PROBLEM TO WORK ON: Could you restate, exactly and with nothing added, the lines from the start of the data through the line that holds "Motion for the", leaving the pictures out?

'''

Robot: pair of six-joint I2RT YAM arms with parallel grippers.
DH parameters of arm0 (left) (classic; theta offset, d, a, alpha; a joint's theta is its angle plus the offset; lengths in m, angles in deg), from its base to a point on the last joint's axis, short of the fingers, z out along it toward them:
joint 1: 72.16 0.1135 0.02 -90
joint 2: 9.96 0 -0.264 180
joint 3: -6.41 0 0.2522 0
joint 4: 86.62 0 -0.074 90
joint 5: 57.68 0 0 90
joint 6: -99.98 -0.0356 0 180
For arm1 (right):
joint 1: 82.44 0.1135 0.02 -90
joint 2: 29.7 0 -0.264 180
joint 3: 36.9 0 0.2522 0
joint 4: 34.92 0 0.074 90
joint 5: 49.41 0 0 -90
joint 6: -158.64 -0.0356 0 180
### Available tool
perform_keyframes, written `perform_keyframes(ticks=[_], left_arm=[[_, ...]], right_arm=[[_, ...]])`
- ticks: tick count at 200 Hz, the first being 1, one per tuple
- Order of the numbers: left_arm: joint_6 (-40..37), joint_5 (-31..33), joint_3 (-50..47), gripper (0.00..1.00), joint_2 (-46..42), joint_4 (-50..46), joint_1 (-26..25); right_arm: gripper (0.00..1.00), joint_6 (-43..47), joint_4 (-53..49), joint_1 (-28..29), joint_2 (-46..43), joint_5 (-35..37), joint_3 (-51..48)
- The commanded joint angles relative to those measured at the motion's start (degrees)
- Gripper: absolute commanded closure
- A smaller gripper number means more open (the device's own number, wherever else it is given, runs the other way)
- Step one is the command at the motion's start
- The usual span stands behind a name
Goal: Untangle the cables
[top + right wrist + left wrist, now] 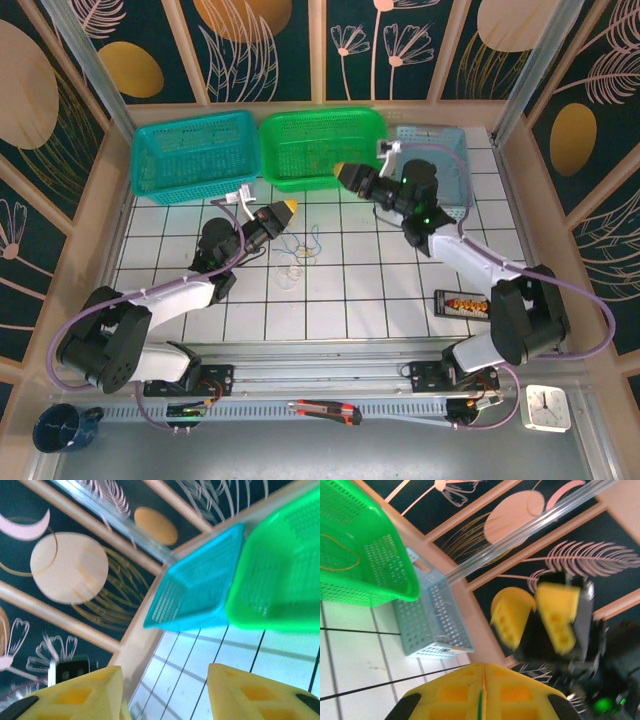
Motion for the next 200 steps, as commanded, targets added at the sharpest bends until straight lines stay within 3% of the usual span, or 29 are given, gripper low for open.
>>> perform_keyframes(ticks=[1, 80, 200], left_arm=[[5.88, 0.85, 2.59, 1.00, 0.28, 7.61, -0.30], [11.73, 4.65, 3.74, 1.00, -0.63, 8.76, -0.27], [13.26, 5.06, 3.58, 1.00, -0.24, 10.43, -0.21]], right_arm=[[0.54, -1.84, 5.33, 3.32, -2.87, 0.60, -4.02], [0.66, -10.31, 22.98, 9.11, 0.32, -1.29, -6.97], [0.68, -12.37, 26.75, 13.47, 7.46, -2.03, -2.34]])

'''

EXERCISE RESULT:
Robot: pair of six-joint I2RT YAM arms with parallel grippers.
DH parameters of arm0 (left) (classic; theta offset, d, a, alpha; a joint's theta is its angle plus the offset; lengths in m, angles in deg), from its base to a point on the last joint's axis, short of the fingers, z out along it toward them:
joint 1: 72.16 0.1135 0.02 -90
joint 2: 9.96 0 -0.264 180
joint 3: -6.41 0 0.2522 0
joint 4: 86.62 0 -0.074 90
joint 5: 57.68 0 0 90
joint 6: -99.98 -0.0356 0 180
For arm1 (right):
joint 1: 82.44 0.1135 0.02 -90
joint 2: 29.7 0 -0.264 180
joint 3: 36.9 0 0.2522 0
joint 4: 34.92 0 0.074 90
joint 5: 49.41 0 0 -90
joint 6: -158.64 -0.0356 0 180
### Available tool
perform_keyframes, written `perform_keyframes(ticks=[_], left_arm=[[_, ...]], right_arm=[[_, ...]])`
- ticks: tick count at 200 Hz, the first being 1, one per tuple
- Order of the numbers: left_arm: joint_6 (-40..37), joint_5 (-31..33), joint_3 (-50..47), gripper (0.00..1.00), joint_2 (-46..42), joint_4 (-50..46), joint_1 (-26..25); right_arm: gripper (0.00..1.00), joint_6 (-43..47), joint_4 (-53..49), joint_1 (-28..29), joint_2 (-46..43), joint_5 (-35..37), joint_3 (-51..48)
- The commanded joint angles relative to those measured at the motion's start (degrees)
- Gripper: absolute commanded closure
- A smaller gripper number means more open (the device's own number, wherever else it is given, runs the other way)
- Step one is the command at the motion's start
- The usual span stands behind a name
Goal: Untangle the cables
[top + right wrist + left wrist, now] 
Motion for the next 200 steps, as commanded, targets added at the sharpest bends until straight lines stay within 3% of the usual span, or 29 are given, gripper low for open.

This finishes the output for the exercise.